EU fürchtet Zusammenbruch der Kreditmärkte
Trotz diverser Banken-Rettungspakete kommt der Interbankenmarkt in Europa offenbar nicht richtig in Schwung. Im Gegenteil: EU-Wirtschaftskommissar Joaquín Almunia sieht sogar eine Verschärfung der Kreditklemme für Unternehmen und fürchtet, Europa könnte noch tiefer in die Krise rutschen.


HB BRÜSSEL. EU-Wirtschaftskommissar Joaquín Almunia hat vor einem vollständigen Zusammenbruch der angeschlagenen Kreditmärkte gewarnt. "Die Verfügbarkeit von Krediten hat sich seit Oktober 2008 klar verringert. Die Märkte für Unternehmenskredite funktioniert nicht vernünftig oder produzieren abnorm hohe Preise", sagte Almunia am Dienstag laut einem vorab verbreitetem Redemanuskript auf einer Konferenz in Brüssel. "Ein Zusammenbruch des Kreditkanals könnte den gegenwärtigen Abschwung vertiefen."

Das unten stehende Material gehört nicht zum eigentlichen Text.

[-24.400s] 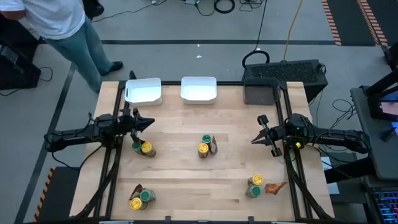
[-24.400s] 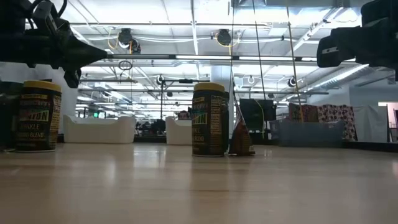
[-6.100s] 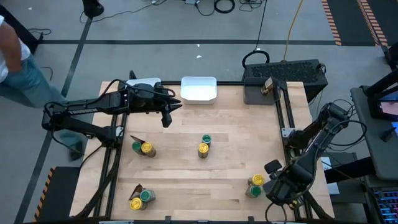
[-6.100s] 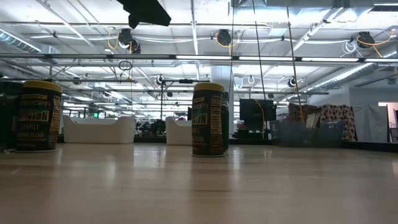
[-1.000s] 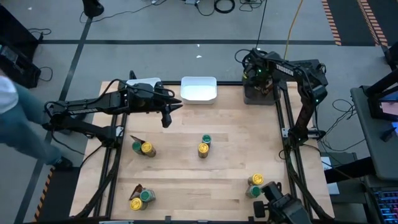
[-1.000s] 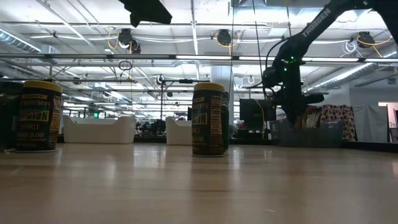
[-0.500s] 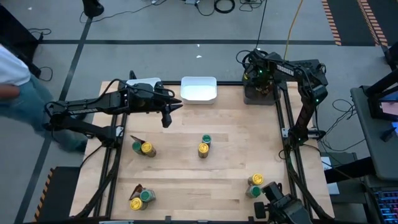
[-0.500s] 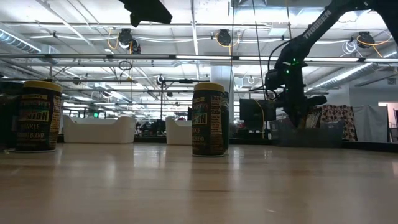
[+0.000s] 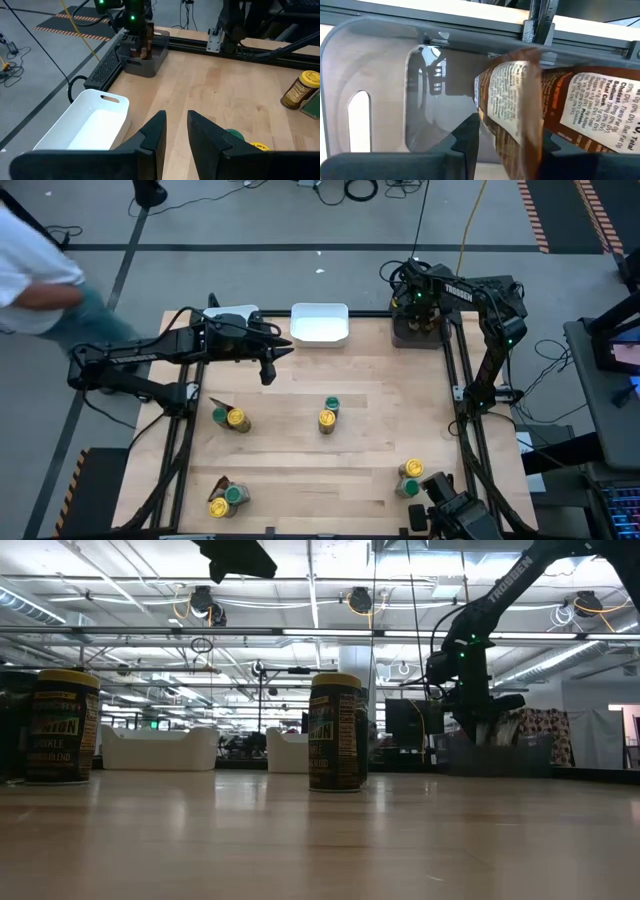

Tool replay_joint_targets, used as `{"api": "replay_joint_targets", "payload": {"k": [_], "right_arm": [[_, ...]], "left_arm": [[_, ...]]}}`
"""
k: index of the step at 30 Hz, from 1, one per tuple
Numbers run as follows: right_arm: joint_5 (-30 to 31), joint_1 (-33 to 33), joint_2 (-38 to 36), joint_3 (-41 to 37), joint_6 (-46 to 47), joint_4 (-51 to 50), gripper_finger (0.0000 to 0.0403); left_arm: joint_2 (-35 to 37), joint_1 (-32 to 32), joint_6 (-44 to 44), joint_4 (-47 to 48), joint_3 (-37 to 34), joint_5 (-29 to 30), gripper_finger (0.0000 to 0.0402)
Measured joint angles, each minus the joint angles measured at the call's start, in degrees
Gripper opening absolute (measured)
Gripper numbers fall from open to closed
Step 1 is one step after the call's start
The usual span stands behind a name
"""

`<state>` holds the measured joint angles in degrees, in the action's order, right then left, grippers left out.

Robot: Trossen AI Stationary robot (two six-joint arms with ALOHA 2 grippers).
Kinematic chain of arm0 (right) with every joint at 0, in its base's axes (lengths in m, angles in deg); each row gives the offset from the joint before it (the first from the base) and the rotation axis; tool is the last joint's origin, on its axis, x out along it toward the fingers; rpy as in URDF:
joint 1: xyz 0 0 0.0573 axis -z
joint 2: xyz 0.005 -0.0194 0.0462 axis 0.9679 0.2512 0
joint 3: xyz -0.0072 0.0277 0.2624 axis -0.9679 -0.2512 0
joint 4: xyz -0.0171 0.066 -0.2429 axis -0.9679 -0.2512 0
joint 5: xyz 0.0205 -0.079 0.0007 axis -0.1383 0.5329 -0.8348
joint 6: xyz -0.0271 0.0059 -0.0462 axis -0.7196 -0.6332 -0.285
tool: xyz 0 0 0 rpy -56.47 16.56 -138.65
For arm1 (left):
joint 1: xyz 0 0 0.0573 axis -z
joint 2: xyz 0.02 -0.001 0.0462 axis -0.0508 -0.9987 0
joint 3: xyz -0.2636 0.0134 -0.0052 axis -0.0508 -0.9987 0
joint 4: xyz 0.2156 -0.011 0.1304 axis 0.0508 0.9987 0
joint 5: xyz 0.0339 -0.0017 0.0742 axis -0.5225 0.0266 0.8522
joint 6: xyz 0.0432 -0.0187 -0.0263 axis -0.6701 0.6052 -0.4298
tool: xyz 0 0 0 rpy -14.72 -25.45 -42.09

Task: Sort spices by type
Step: Put the bottom right orange seasoning bag into the black bin

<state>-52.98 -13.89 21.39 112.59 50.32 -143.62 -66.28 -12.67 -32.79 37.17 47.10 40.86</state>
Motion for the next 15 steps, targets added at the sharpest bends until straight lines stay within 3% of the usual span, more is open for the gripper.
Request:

Die im Herbst in 17 der 27 EU-Staaten geschnürten Banken-Rettungspakete hätten zwar das Ziel erreicht, die Finanzmärkte zu stabilisieren, erklärte der Wirtschaftskommissar. Auch das Interbanken-Geschäft - also die Kreditvergabe der Banken untereinander - habe sich verbessert. Die Kreditvergabe an die Unternehmen sei aber unzureichend. Die Kommission werde im März einen Bericht über die Effektivität der einzelnen Rettungspakete vorlegen, kündigte Almunia an.

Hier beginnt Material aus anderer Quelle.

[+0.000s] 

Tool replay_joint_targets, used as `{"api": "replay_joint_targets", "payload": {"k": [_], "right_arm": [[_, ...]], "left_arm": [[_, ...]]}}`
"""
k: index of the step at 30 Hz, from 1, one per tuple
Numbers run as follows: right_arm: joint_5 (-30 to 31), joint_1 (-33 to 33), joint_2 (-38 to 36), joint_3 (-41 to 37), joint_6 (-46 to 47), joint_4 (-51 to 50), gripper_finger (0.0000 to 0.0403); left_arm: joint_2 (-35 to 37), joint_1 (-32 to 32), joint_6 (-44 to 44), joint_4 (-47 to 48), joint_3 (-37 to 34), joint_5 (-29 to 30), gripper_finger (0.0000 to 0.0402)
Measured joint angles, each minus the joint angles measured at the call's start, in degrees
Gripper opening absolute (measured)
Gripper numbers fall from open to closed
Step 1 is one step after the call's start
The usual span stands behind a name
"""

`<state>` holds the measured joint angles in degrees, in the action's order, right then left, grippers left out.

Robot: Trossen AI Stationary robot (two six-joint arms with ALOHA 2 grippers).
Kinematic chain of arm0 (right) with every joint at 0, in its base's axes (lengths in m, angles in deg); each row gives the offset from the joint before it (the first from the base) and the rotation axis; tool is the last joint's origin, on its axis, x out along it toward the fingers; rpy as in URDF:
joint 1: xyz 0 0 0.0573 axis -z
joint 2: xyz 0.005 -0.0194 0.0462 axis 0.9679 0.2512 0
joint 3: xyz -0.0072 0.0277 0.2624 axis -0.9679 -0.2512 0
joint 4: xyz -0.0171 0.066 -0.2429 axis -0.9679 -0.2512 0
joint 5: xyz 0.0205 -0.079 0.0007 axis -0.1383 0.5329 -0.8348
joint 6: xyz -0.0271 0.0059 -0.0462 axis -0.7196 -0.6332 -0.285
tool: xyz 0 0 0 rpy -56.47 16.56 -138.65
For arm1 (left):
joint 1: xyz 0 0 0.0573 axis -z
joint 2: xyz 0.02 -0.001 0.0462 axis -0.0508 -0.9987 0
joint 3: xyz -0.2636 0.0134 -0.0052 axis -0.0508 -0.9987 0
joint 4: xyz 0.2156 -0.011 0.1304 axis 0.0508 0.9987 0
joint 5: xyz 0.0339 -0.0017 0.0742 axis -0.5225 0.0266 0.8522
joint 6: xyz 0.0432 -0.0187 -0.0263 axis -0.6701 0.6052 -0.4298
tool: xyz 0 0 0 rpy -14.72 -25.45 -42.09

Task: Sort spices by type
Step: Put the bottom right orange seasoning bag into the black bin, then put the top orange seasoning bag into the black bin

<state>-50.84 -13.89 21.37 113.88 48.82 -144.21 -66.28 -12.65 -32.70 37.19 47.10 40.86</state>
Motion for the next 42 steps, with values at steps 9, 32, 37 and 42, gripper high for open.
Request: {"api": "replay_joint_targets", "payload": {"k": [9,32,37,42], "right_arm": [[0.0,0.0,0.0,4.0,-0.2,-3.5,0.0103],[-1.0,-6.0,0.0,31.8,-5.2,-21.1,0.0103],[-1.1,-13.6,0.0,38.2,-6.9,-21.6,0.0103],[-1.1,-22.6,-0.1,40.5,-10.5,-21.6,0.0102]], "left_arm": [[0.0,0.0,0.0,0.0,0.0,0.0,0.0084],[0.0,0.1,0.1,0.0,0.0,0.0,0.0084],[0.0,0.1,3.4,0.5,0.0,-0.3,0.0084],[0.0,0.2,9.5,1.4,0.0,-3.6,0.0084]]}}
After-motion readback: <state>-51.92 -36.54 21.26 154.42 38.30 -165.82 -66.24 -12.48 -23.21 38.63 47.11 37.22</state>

Bezüglich der Debatte über die Auslagerung toxischer Wertpapiere in eine sogenannte "Bad Bank" warnte der Wirtschaftskommissar vor überstürzten Entscheidungen. Ehe einzelne EU-Staaten ihren Kreditinstituten hochriskante Wertpapiere abkauften, sollten europaweite Leitlinien für den Umgang mit solchen Risiken aufgestellt werden, forderte Almunia. "Wir sollten zunächst auf EU-Ebene unsere Ansichten koordinieren, zum Beispiel darüber, um welche toxischen Papiere es geht und wie sie bewertet werden sollten."

Die britische Regierung hatte in der vergangenen Woche erklärt, sie sei bereit, ihren Banken einen Teil ihrer toxischen Wertpapiere abzukaufen. Schweden hatte während einer nationalen Finanzmarktkrise Anfang der 90er Jahre eine "Bad Bank" eingerichtet.